Instructions to follow => Work out how many lines in the data below contain "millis", and state that count with nothing added.

Recorded information =>
***
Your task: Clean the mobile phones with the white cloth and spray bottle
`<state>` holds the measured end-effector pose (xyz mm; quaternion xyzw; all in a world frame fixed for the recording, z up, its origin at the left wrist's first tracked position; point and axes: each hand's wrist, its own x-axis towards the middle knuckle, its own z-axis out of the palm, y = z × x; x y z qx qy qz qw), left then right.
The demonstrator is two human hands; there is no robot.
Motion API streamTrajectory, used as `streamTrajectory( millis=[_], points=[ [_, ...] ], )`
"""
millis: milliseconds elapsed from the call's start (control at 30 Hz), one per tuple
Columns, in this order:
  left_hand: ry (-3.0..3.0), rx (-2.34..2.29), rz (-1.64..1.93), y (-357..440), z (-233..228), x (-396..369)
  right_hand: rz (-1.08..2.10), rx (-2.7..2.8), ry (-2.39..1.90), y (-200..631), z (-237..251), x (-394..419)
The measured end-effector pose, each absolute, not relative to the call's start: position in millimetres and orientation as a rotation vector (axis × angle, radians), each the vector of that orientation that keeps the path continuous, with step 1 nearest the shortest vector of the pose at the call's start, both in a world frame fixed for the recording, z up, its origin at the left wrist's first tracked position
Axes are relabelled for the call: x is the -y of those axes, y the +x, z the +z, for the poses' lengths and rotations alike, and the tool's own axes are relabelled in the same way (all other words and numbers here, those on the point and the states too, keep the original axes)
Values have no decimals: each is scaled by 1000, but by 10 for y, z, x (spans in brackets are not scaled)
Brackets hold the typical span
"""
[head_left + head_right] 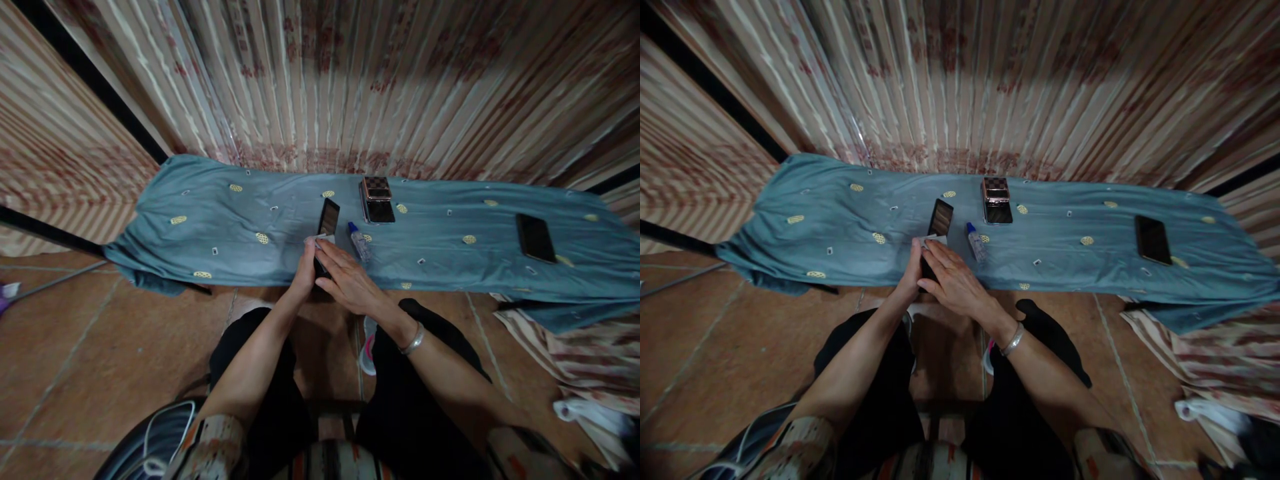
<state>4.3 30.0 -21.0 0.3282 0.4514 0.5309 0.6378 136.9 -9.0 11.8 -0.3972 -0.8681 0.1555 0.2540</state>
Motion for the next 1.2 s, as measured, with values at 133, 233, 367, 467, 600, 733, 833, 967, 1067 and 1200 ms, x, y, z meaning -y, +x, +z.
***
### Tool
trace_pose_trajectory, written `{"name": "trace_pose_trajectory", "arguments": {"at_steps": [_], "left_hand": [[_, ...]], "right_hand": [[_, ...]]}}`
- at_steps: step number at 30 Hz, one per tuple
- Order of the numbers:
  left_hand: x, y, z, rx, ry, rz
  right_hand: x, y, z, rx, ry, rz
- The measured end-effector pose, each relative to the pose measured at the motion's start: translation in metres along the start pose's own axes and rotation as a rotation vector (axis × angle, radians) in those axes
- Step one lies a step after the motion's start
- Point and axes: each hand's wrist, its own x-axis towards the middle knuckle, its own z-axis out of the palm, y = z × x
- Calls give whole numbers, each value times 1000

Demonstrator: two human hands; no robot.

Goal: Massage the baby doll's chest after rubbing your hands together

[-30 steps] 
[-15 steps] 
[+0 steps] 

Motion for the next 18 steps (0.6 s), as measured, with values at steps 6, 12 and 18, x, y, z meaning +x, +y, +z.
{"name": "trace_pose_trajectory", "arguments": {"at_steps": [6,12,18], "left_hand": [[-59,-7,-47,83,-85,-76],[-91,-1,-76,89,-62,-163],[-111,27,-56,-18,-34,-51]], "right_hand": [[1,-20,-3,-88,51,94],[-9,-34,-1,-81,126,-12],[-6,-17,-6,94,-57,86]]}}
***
Written solution => 2